2. Was-was tidak dievaluasi menyeluruh

Sementara ia menganggap adanya perubahan kurikulum pada era Mendikdasmen Abdul Mu'ti justru seolah terus memunculkan fenomena dimana kebijakan menteri pendidikan selalu berubah setiap era pemerintahan yang baru.
“Saya khawatir jika kebijakan ini tidak didasarkan pada evaluasi menyeluruh. Apakah kebijakan sebelumnya dinilai gagal? Kalau belum jelas, maka pengembalian sistem lama ini belum memiliki dasar argumentatif yang kuat,” tegasnya.
Ia berkata perlu bimbingan yang baik dari guru dan kejelasan dari perguruan tinggi mengenai mata pelajaran yang menjadi syarat masuk jurusan tertentu.
Di samping itu, katanya adanya pengaktifan kembali penjurusan IPA IPS dan Bahasa sebagai bentuk kemunduran dunia pendidikan Indonesia.
“Peniadaan jurusan sebelumnya dilakukan untuk menghapus stigma dan pengkastaan antara IPA, IPS, dan Bahasa. Dengan tidak adanya penjurusan, siswa punya kebebasan untuk memilih mata pelajaran yang sesuai dengan minat dan potensi mereka, termasuk bidang seperti seni dan budaya,” tuturnya.

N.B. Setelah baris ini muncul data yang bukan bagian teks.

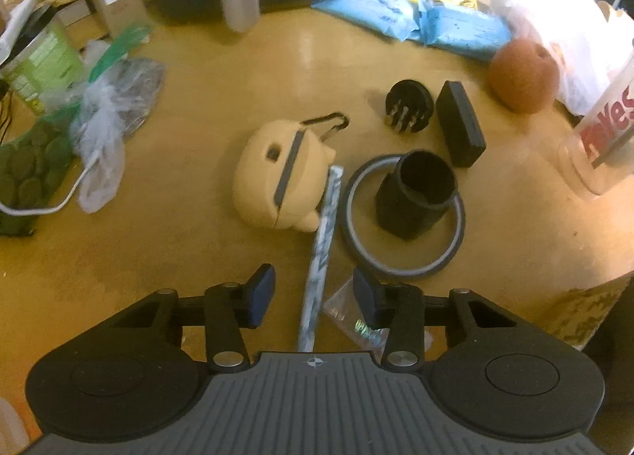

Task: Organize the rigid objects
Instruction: 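Grasp the white-and-clear stick with the left gripper while the right holds the tape roll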

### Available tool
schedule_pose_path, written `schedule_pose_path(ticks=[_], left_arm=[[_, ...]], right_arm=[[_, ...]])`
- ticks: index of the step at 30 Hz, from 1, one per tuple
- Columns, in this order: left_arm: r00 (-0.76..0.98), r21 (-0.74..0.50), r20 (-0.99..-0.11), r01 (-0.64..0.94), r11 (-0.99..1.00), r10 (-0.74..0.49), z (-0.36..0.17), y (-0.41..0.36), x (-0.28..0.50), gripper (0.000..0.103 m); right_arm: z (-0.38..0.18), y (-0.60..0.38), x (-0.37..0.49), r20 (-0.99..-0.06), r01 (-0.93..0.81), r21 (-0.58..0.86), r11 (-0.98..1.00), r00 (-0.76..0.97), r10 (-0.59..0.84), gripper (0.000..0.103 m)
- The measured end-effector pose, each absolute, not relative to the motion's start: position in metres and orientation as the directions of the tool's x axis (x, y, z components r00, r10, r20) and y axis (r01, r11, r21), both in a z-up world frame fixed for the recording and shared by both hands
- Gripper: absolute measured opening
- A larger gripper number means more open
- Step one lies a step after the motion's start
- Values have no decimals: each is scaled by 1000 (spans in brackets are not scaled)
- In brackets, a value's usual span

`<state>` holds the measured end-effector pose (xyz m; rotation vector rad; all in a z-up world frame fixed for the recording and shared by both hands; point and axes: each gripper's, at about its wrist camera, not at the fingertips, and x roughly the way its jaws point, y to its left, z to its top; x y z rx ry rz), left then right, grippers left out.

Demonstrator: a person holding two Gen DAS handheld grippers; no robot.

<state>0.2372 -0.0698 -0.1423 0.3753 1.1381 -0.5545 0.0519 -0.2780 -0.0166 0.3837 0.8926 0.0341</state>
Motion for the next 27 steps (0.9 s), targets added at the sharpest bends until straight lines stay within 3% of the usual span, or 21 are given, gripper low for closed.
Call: schedule_pose_path(ticks=[10, 27], left_arm=[[290, -3, -930, 608, 794, -226, -147, -81, 248, 12], [319, -45, -898, 620, 784, -304, -113, -73, 222, 10]], right_arm=[[-16, -284, 45, -746, 134, 355, 925, 636, 195, 20], [-18, -283, 50, -736, 83, 387, 918, 627, 254, 20]])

Ia justru menganggap bahwa Kurikulum Merdeka yang digalakan Nadiem Anwar Makarim telah memberikan keleluasaan bagi siswa dalam menyiapkan diri menuju jenjang perguruan tinggi, dengan pendekatan yang lebih fleksibel.
3. Sekolah sulit proses perpindahan siswa jika tidak ada penjurusan

Terpisah, Kepala Disdikbud Jateng, Uswatun Hasanah tidak sepakat dengan pernyataan Edi Subkhi. Pasalnya, kalau tidak ada penjurusan yang terjadi menimbulkan sejumlah kendala di lapangan. Utamanya dalam proses mutasi siswa.
"Sekolah mengalami kesulitan saat adanya perpindahan siswa, terutama jika mata pelajaran pilihan dari sekolah sebelumnya tidak tersedia di sekolah tujuan. Akhirnya, sekolah baru harus melakukan matrikulasi," kata Uswatun.